§ WHAT YOU NEED TO DO:
Please print only the top portion of the entries below, ending with the line that contains "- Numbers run", exactly as written.

§ GIVEN DATA:
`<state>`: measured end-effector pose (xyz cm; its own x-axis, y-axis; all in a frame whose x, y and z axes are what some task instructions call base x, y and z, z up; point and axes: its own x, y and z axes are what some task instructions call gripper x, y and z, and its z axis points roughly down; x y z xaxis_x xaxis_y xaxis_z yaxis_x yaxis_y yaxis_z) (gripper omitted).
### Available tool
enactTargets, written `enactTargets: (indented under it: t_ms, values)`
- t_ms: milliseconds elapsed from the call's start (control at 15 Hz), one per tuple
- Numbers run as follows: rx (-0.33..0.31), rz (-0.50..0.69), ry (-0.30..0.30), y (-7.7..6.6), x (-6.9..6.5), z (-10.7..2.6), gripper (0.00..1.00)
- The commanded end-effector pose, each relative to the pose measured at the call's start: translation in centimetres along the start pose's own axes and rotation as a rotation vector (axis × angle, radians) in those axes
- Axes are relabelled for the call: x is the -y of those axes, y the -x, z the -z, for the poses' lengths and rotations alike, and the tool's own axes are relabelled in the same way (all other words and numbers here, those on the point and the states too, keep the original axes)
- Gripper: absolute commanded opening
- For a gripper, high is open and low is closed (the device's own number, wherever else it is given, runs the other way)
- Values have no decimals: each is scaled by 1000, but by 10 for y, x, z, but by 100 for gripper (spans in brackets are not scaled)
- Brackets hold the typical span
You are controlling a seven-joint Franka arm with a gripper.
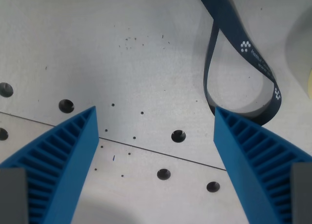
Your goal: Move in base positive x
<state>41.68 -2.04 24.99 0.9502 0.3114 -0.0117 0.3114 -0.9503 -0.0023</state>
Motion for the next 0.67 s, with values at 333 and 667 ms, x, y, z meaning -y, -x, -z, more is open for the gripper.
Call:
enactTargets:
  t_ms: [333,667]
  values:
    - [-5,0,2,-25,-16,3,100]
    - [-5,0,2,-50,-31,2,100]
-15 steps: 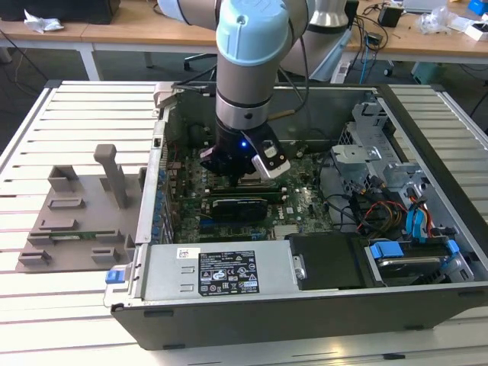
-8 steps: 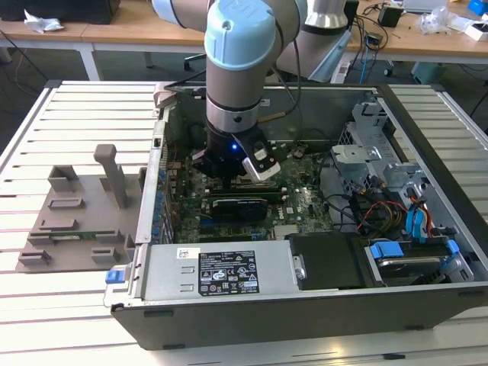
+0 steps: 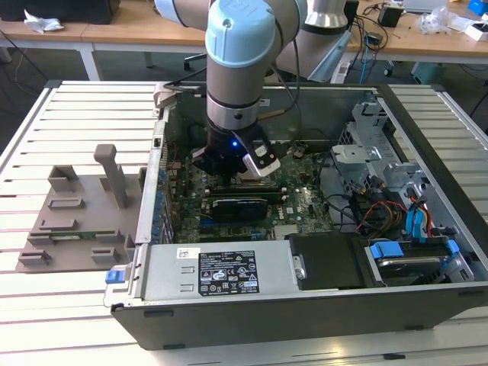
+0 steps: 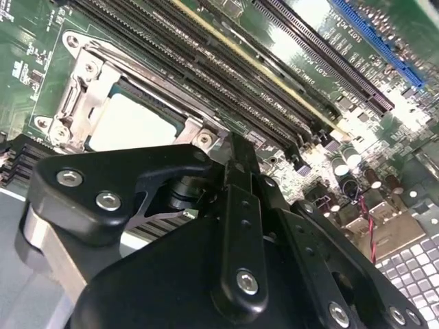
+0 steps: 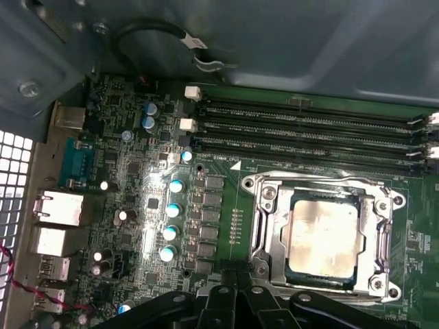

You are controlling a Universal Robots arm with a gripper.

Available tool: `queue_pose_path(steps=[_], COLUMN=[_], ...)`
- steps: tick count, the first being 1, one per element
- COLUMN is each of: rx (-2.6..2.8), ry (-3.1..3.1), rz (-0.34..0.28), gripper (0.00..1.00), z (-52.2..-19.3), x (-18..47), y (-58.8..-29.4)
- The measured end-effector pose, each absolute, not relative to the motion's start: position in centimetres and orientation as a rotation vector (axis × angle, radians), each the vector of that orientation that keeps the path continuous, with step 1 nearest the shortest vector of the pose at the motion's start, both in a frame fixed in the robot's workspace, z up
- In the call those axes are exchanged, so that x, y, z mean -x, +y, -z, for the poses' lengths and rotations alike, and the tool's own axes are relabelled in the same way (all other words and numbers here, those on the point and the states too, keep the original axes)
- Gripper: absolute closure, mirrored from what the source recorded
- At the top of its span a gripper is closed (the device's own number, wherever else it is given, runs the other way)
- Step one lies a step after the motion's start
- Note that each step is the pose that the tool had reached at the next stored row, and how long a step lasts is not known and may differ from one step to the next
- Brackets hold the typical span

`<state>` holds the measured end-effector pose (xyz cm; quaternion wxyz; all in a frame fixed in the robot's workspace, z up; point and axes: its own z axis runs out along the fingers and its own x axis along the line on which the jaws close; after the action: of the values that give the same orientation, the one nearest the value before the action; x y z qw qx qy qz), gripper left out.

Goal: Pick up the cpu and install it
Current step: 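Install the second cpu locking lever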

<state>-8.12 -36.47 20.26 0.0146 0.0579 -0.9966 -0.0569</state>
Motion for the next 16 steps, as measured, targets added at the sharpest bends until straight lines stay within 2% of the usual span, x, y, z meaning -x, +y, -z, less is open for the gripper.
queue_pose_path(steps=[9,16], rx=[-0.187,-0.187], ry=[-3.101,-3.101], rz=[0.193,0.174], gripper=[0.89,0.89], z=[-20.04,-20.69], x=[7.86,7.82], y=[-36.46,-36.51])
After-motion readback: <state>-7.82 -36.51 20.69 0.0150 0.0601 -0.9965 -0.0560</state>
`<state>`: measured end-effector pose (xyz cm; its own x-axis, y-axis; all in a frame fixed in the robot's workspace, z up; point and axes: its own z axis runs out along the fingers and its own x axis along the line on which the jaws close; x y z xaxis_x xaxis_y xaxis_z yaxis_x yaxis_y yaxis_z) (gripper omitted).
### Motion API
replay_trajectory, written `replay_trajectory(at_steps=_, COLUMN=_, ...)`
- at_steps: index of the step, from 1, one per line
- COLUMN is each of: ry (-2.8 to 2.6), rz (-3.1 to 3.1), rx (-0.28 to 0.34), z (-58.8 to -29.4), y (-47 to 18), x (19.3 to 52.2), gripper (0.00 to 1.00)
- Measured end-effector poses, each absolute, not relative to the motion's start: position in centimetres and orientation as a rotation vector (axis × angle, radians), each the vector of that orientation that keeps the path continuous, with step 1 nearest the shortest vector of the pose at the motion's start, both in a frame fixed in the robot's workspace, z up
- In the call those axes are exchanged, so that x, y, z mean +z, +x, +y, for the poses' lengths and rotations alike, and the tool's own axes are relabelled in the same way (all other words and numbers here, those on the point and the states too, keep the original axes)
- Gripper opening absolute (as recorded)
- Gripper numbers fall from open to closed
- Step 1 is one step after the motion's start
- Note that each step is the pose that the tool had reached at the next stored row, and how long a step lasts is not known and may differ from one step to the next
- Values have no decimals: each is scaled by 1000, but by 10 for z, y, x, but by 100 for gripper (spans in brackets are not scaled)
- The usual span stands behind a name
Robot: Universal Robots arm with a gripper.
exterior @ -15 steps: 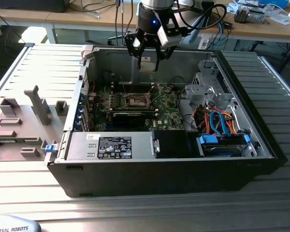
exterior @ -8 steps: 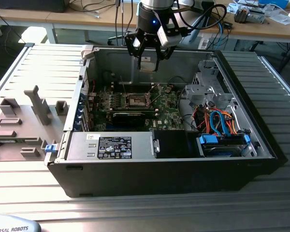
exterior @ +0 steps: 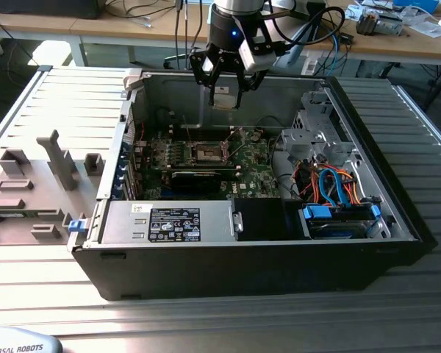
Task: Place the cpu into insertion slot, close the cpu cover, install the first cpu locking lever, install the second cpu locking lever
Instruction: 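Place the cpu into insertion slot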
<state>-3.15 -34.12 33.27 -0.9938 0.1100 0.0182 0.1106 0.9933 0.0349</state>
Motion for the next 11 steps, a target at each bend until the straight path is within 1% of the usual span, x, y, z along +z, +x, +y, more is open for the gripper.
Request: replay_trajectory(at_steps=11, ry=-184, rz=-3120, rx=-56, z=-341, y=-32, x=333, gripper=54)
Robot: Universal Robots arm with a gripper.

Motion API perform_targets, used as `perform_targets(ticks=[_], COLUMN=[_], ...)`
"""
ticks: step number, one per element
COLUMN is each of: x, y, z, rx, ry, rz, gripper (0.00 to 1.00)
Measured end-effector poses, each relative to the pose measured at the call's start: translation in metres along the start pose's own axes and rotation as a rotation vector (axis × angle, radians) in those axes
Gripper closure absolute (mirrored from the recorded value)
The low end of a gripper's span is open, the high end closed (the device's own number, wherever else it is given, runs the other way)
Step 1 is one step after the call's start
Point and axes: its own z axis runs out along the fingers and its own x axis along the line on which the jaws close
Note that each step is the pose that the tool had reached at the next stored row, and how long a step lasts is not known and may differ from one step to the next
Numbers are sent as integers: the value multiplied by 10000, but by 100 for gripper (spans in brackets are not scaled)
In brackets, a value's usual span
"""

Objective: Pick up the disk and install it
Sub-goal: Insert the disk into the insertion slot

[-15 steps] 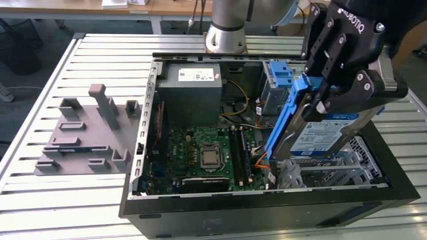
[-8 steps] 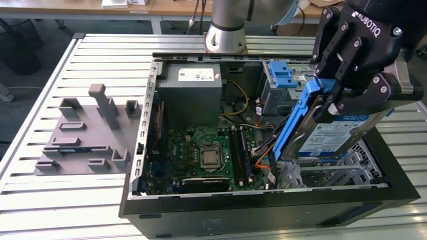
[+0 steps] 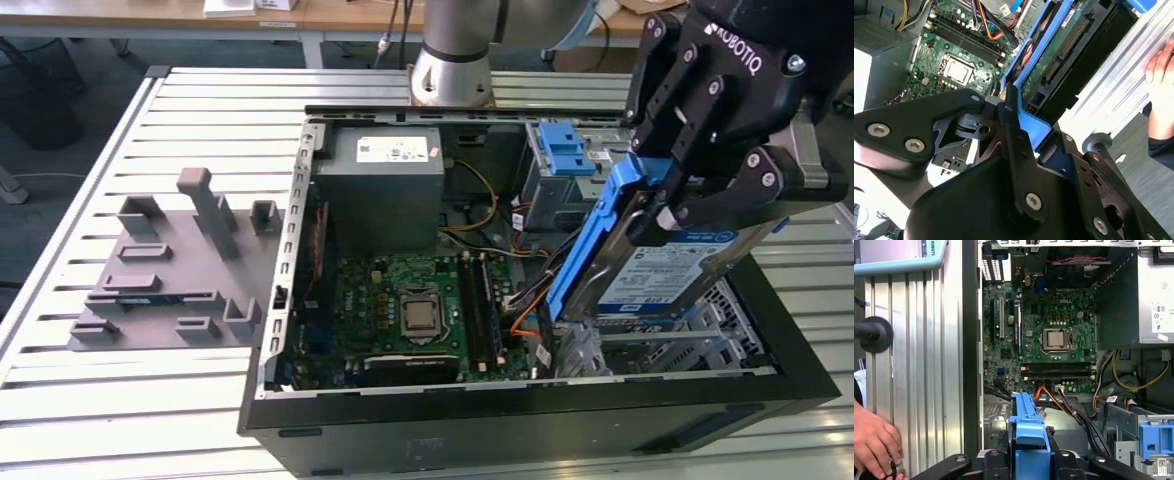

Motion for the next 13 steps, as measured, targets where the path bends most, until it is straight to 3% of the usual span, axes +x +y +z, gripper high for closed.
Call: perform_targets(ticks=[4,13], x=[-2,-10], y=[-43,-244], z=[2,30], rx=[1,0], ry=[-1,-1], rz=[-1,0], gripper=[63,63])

§ SOLUTION TO THE PROBLEM:
`<state>`: measured end-effector pose (xyz cm; its own x-axis, y-axis; all in a frame whose x, y and z axes are what some task instructions call base x, y and z, z up; point and axes: its own x, y and z axes are what some task instructions call gripper x, y and z, and its z axis points roughly down; x y z xaxis_x xaxis_y xaxis_z yaxis_x yaxis_y yaxis_z) (gripper omitted).
### Available tool
enactTargets, written `enactTargets: (indented under it: t_ms, values)`
- t_ms: milliseconds elapsed from the call's start (control at 15 Hz), one per tuple
- Numbers run as follows: rx (-0.33..0.31), rz (-0.50..0.69), ry (-0.30..0.30), y (-7.7..6.6), x (-6.9..6.5), z (-10.7..2.6), gripper (0.00..1.00)

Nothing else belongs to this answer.